A special women’s court will hear the arguments on quantum of sentence in the Preeti Rathi acid attack case on Wednesday. Special public prosecutor (SPP) Ujjwal Nikam said the prosecution is likely to seek death penalty for the convict, Ankur Panwar.
On Tuesday the court had convicted the 25-year-old Delhi resident for murdering of 23-year-old Preeti Rathi in May 2013. Panwar threw acid on Rathi’s face at Bandra terminus soon after she arrived in Mumbai on May 2, 2013, to work as a nurse at a naval hospital in Colaba . Rathi suffered grievous injuries and died a month later of multiple organ failure. Panwar, Rathi’s neighbour in Delhi, reportedly attacked her as she had turned downed his marriage proposal and was jealous of her success .

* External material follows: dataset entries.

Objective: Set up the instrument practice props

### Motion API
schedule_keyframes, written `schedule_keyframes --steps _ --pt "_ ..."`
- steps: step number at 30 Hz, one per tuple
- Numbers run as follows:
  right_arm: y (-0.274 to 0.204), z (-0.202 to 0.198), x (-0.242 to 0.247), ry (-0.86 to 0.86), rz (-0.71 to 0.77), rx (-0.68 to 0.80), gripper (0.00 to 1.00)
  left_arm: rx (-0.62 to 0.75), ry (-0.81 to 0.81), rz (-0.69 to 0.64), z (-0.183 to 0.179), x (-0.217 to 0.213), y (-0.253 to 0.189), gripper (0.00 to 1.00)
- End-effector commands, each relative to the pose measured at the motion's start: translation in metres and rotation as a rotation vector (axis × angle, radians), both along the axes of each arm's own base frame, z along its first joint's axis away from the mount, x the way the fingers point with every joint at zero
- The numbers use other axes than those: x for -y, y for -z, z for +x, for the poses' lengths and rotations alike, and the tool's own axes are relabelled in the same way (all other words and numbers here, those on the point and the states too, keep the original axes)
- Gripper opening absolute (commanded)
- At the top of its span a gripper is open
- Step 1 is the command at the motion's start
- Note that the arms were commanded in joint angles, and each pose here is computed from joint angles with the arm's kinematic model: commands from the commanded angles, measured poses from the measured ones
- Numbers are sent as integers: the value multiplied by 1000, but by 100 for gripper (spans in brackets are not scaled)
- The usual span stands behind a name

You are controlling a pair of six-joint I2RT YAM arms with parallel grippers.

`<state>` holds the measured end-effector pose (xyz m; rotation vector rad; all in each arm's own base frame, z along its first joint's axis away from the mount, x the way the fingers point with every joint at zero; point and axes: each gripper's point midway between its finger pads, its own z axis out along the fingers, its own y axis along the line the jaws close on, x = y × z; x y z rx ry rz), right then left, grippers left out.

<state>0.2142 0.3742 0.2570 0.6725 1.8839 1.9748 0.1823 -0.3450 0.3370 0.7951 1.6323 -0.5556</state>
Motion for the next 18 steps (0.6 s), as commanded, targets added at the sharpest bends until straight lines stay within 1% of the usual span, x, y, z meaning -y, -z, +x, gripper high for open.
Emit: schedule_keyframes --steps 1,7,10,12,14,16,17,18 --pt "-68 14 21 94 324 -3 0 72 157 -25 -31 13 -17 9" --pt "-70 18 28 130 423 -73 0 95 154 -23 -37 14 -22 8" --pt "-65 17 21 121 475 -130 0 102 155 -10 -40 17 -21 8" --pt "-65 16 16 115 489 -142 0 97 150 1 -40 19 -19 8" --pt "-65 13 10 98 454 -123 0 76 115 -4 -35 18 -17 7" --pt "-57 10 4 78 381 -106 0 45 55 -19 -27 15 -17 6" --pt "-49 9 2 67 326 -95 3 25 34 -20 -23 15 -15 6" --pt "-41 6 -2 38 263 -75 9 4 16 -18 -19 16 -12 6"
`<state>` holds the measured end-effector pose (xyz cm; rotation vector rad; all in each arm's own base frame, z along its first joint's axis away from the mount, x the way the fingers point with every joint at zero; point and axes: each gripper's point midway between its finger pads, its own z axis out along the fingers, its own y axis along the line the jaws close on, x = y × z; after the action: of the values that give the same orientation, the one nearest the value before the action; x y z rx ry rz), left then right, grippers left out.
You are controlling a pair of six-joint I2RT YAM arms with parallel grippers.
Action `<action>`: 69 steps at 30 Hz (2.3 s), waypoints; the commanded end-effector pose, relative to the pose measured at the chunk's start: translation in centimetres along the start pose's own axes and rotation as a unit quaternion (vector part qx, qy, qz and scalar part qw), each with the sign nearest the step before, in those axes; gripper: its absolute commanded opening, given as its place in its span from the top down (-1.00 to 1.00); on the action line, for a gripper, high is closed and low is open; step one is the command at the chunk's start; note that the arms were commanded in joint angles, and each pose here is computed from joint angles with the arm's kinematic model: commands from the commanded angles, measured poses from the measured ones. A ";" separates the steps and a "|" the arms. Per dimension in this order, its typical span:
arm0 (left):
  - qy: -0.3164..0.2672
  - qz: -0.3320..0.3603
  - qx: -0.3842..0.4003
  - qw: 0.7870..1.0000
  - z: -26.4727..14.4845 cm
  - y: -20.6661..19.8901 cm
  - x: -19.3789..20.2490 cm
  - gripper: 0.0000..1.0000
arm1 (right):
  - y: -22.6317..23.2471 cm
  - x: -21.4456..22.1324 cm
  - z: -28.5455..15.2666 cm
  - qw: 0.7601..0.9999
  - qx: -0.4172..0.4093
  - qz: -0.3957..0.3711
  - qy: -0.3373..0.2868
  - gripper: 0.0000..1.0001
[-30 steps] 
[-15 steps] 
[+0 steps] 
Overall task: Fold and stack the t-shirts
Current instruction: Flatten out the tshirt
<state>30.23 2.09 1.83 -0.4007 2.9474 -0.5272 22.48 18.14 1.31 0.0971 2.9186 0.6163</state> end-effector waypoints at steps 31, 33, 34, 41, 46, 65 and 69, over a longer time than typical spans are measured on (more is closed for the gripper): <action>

As per the police records, Rathi arrived at Bandra terminus on May 2, 2013, with her father Amarsingh and aunt Sunita Dahiya, and was to join INHS Aswini as lieutenant (nursing). Panwar had taken the same train. At Bandra station, he tapped on her shoulder and threw acid on her when she turned. Amarsingh and Sunita, along with two other passengers, Sudeshakumari Singh and Sameer Shaikh, also sustained injuries in the attack.
Rathi was rushed to the Guru Nanak Hospital before being shifted to Masina Hospital. When her condition worsened, she was shifted to Bombay Hospital on May 18. However, she succumbed to her injuries on June 1. Rathi’s autopsy report states that she died of multiple organ failure.
Apeksha Vora, Panwar’s lawyer, alleged that Rathi had died not because of the acid attack, but owing to medical negligence by doctors at Bhabha Hospital. The prosecution, however, rejected the allegation and said Rathi had never been taken to Bhabha Hospital.
After a shoddy investigation, the government railway police (GRP) first arrested Pawankumar Gahalon, one of Rathi’s neighbour in Delhi but let him off as they found no evidence to link him to the murder. On January 17, 2014, the Mumbai crime branch arrested Panwar and charged him with murder.
While convicting Panwar, the court relied heavily on the testimony of Shaikh, who was also injured in the attack, and of another passenger, Rohit Singh, who identified Panwar in the court. Of the five eyewitnesses that deposed in the court, three were injured in the attack. In all, 37 witnesses, including doctors from all the three hospitals, were examined.
The prosecution also called as the shopkeeper, who identified Panwar as the person who had purchased acid from his shop, and also relied on call records to prove that Panwar had travelled from Delhi to Mumbai on the day of the murder.